We now live in the era of data deluge. The sheer volume of the data to be processed, together with the growing complexity of statistical models and the increasingly distributed nature of the data sources, creates new challenges to modern statistics theory. Standard machine learning methods are no longer able to accommodate the computational requirements. They need to be re-designed or adapted, which calls for a new generation of design and theory of scalable learning algorithms for massive data. This project aims to provide a collection of state-of-the-art nonparametric learning tools for big data analysis, which can be directly used by scientists and practitioners and have beneficial impacts on various fields such as biomedicine, health-care, defense and security, and information technology. The deliverables of this project include easy-to-use software packages that will be thoroughly evaluated using a range of application examples. They will directly help scientists to explore and analyze complex data sets.
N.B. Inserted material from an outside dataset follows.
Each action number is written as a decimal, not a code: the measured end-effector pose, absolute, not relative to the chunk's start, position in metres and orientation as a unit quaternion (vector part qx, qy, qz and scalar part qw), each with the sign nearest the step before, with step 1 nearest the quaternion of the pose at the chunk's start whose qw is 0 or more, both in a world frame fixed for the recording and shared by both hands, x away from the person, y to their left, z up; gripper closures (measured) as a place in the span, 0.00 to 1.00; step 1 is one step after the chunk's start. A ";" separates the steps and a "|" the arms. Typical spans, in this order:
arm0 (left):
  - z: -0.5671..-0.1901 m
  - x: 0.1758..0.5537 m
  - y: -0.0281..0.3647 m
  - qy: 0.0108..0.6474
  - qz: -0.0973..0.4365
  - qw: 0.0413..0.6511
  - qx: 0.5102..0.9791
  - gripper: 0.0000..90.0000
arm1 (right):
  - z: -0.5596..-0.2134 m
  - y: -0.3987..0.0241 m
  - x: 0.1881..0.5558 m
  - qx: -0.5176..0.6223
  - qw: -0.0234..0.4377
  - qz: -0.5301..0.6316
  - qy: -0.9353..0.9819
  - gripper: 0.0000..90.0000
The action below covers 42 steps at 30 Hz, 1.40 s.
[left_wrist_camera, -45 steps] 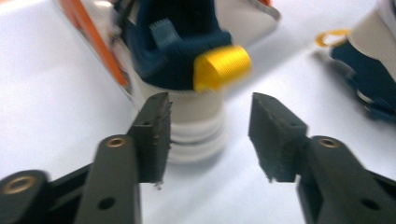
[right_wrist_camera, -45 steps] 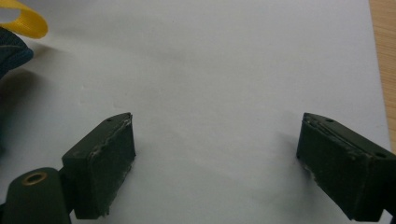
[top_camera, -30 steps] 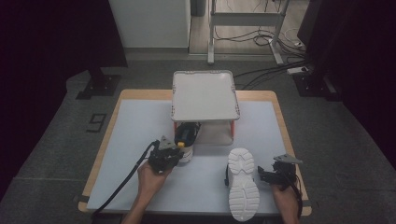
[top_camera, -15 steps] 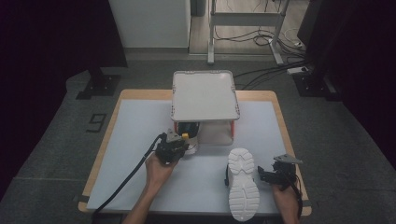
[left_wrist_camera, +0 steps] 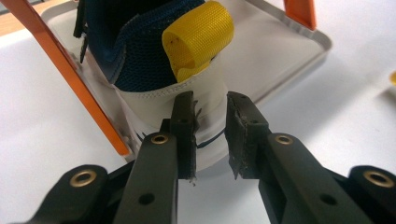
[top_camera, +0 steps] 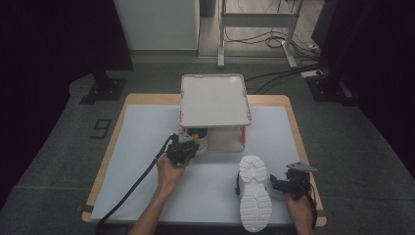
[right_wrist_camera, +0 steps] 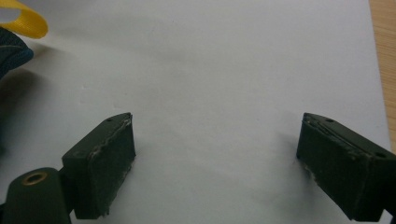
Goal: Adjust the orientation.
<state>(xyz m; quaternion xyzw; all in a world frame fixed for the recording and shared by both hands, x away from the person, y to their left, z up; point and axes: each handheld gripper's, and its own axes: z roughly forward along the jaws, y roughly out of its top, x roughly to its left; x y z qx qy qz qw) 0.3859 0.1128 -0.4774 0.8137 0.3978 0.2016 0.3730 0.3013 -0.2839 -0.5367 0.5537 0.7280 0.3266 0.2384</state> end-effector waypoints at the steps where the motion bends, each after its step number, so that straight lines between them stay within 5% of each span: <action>1: -0.478 0.387 0.112 0.397 0.208 0.370 0.814 0.82 | -0.537 -0.284 0.301 0.554 0.238 0.327 0.728 0.12; 19: -0.483 0.389 0.109 0.384 0.198 0.383 0.817 0.77 | -0.537 -0.284 0.301 0.554 0.239 0.327 0.727 0.12; 32: -0.463 0.356 0.149 0.399 0.158 0.378 0.820 0.15 | -0.537 -0.284 0.301 0.554 0.240 0.327 0.727 0.12; 42: -0.472 0.330 0.190 0.406 0.149 0.364 0.825 0.00 | -0.537 -0.284 0.301 0.554 0.238 0.327 0.728 0.12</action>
Due to storage and computational bottlenecks, traditional statistical inferential procedures originally designed for a single machine are no longer applicable to modern large datasets. This project aims to design new scalable learning algorithms of wide-ranging nonparametric models for data that are distributed across a large number of multi-core computational nodes, or in a fashion of random sketching if only a single machine is available. The computational limits of these new algorithms will be examined from a statistical perspective. For example, in the divide-and-conquer setup, the number of deployed machines can be viewed as a simple proxy for computing cost. The project aims to establish a sharp upper bound for this number: when the number is below this bound, statistical optimality (in terms of nonparametric estimation or testing) is achievable; otherwise, statistical optimality becomes impossible. Related questions will also be addressed in the randomized sketching method in terms of the minimal number of random projections.
This award reflects NSF's statutory mission and has been deemed worthy of support through evaluation using the Foundation's intellectual merit and broader impacts review criteria.